Learning with India: AI language assistants for digital inclusion
When it comes to artificial intelligence (AI), German and Indian interests are aligned. A visit to the subcontinent highlights why it is essential for AI systems to be trained in multiple languages.
At first glance, these two locations appear worlds apart: the Indian Institute of Science (IISc) located in the global innovation hub of Bangalore and a basic health centre in the state of Uttar Pradesh. What connects the team led by IISc professor Prasanta Kumar Ghosh and the community nurses (auxiliary nurse midwives, ANMs), is the use of native-language AI chatbots that aim to improve care for pregnant women and newborn babies in remote areas.
Pilot project with 2,000 community nurses
In Uttar Pradesh, the non-profit organisation ARMMAN has launched a pilot project featuring a multilingual AI assistant for health care professionals. It provides real-time answers via text or voice message on topics such as high-risk pregnancies, explains Amrita Mahale from ARMMAN: ‘We have already involved 2,000 community nurses, who are taking care of more than 400,000 pregnant women.’
One of these women describes her symptoms to ANM Meena Yadav: dizziness and heart palpitations. Yadav takes her mobile phone and asks the ARMMAN chatbot a question in Hindi, in a regional dialect. Within seconds, she has a response: suspected anaemia, and recommendations on how to deal with it. Clear, comprehensible, and with a sound medical basis. For many community nurses, this is essential. They work far from clinics and doctors, and need to respond quickly.
AI needs the right language data in order to work for everyone
The team at the Indian Institute of Science fed the language AI tool with real voice data and created hundreds of hours of voice recordings in nine Indian languages: Bengali, Bhojpuri, Chhattisgarhi, Hindi, Kannada, Magahi, Maithili, Marathi, and Telugu. Over 900 million people speak these languages. However, diverse non-English datasets are often lacking.
To address this, the BMZ initiative ‘FAIR Forward – AI for All’ collaborated with India’s Ministry of Electronics and Information Technology (MeitY), scientific bodies and civil society.
Voice recordings were produced following consultations with native speakers. FAIR Forward also worked with partners to ensure that the data was made publicly accessible. ‘Open-source voice and language data help maximise last-mile digital empowerment and impact. By adapting and training them for specific use cases, we can build effective voice applications – making our partnerships more impactful,’ says Bhavika Nanawati, AI advisor at FAIR Forward.

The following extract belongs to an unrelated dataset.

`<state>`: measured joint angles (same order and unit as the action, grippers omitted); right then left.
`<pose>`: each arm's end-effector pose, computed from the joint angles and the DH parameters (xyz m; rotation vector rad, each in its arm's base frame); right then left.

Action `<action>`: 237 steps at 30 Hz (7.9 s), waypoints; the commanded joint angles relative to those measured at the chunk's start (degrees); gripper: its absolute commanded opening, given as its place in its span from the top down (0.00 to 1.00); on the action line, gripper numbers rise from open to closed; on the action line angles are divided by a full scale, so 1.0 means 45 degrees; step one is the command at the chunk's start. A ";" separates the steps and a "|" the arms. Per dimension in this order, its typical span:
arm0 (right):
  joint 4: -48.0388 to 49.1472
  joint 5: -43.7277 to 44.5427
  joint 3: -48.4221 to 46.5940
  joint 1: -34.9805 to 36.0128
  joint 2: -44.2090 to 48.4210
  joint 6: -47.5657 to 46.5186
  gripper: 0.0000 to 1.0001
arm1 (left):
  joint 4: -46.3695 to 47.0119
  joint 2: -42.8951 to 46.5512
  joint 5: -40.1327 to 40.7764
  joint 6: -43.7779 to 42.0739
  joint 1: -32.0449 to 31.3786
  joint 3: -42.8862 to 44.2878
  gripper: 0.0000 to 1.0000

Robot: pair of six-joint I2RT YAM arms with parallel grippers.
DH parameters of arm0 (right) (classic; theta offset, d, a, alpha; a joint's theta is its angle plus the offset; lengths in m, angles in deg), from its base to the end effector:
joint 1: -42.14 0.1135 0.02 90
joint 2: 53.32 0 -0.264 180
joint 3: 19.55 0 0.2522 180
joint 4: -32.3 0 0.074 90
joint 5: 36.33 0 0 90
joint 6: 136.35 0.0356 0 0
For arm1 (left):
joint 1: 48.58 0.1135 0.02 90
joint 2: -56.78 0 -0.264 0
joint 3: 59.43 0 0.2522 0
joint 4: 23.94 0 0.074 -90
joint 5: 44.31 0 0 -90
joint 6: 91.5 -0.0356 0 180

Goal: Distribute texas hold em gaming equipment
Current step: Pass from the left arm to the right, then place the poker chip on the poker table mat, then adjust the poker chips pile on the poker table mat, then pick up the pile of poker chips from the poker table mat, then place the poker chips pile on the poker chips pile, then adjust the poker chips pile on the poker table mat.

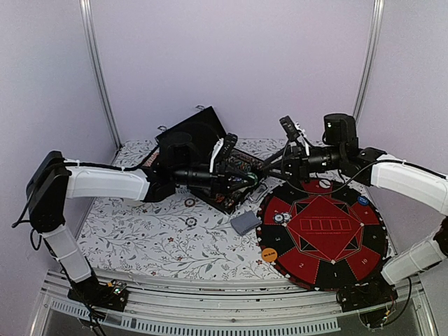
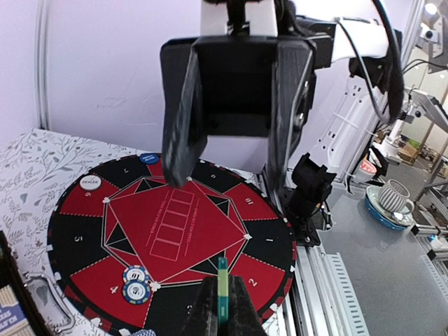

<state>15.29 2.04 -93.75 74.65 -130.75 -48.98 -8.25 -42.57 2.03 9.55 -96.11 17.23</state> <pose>0.2418 0.1872 0.3237 -1.1617 1.5870 1.2059 0.2483 -0.3077 0.2646 1.1424 1.4752 -1.3756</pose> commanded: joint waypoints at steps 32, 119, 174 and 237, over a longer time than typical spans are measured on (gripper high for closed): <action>0.0161 -0.0677 -0.0520 0.0915 -0.1608 -0.0196 0.98 | 0.0409 0.0000 -0.0483 -0.0205 -0.0186 0.0109 1.00; -0.9414 1.0297 -0.3448 0.1308 -0.7872 -0.1007 0.62 | -0.3951 0.1131 0.5388 -0.2006 0.1052 -0.0949 0.11; -0.9284 1.1811 -0.2076 0.2410 -0.7961 -0.0464 0.74 | -0.4687 0.1506 0.5732 -0.2296 0.1460 -0.1185 0.11; -0.9368 1.0540 -0.2076 0.0289 -0.7428 0.0397 0.42 | -0.4925 0.1917 0.5792 -0.2474 0.1638 -0.1477 0.10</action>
<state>-24.43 52.42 -105.62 77.58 -163.80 -48.56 -29.96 -35.45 28.42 -0.89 -89.38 11.06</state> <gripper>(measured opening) 0.578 0.902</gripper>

‘FAIR Forward promotes freely available, open-source datasets and AI models to put into practice the commitments of the Hamburg Declaration on Responsible AI for the SDGs.’
The BMZ initiative ‘FAIR Forward – AI for All’ promotes open language AI in international cooperation, among other things. Language data and AI models have been developed for many languages, enabling inclusive digital services and greater digital participation in local languages. They are used in agriculture, health care, education and by authorities, for example. Alongside India, partner countries are Ghana, Indonesia, Kenya, Rwanda, South Africa, and Uganda.
GIZ implements FAIR Forward on behalf of the German Federal Ministry for Economic Cooperation and Development.
To ensure the datasets could be used in practice, FAIR Forward worked with governmental bodies such as BHASHINI, India’s national multilingual AI platform. The goal was to develop and provide digital public goods. ‘Without FAIR Forward, this project would not have been possible in many ways. They recognised the value of the language data and technology and supported us,’ says Professor Ghosh from IISc.
Indian-German AI networking
FAIR Forward also connected Indian partners with German research institutions, such as the German Research Center for Artificial Intelligence (DFKI), pooling expertise and computing power.
‘FAIR Forward’s work in India advances artificial intelligence for everyone and strengthens collaboration between Germany and India in the field of AI.’
Back at the health centre in Uttar Pradesh. The community nurse puts down her phone. With the information from the chatbot, she has a stronger basis for advising the patient. ‘This makes us more confident,’ she says.
AI developers can also learn from the ARMMAN pilot project. ‘We deliberately started with Hindi, a language we expected to perform the strongest. If something is amiss here, we know we need to fine-tune it in other languages,’ says Amrita Mahale. The Indian innovation hub ARTPARK is now organising a hackathon to develop an AI system for all new IISc languages.
What is being created here could have far-reaching effects. Open language data as a foundation for AI that reaches everyone – in their own language and daily life, and at the right time. This could also benefit the AI scene in Germany, as Simon Ostermann from DFKI points out in an interview : ‘Open language data from the Global South broadens the empirical base. It helps develop AI systems that can be used globally.’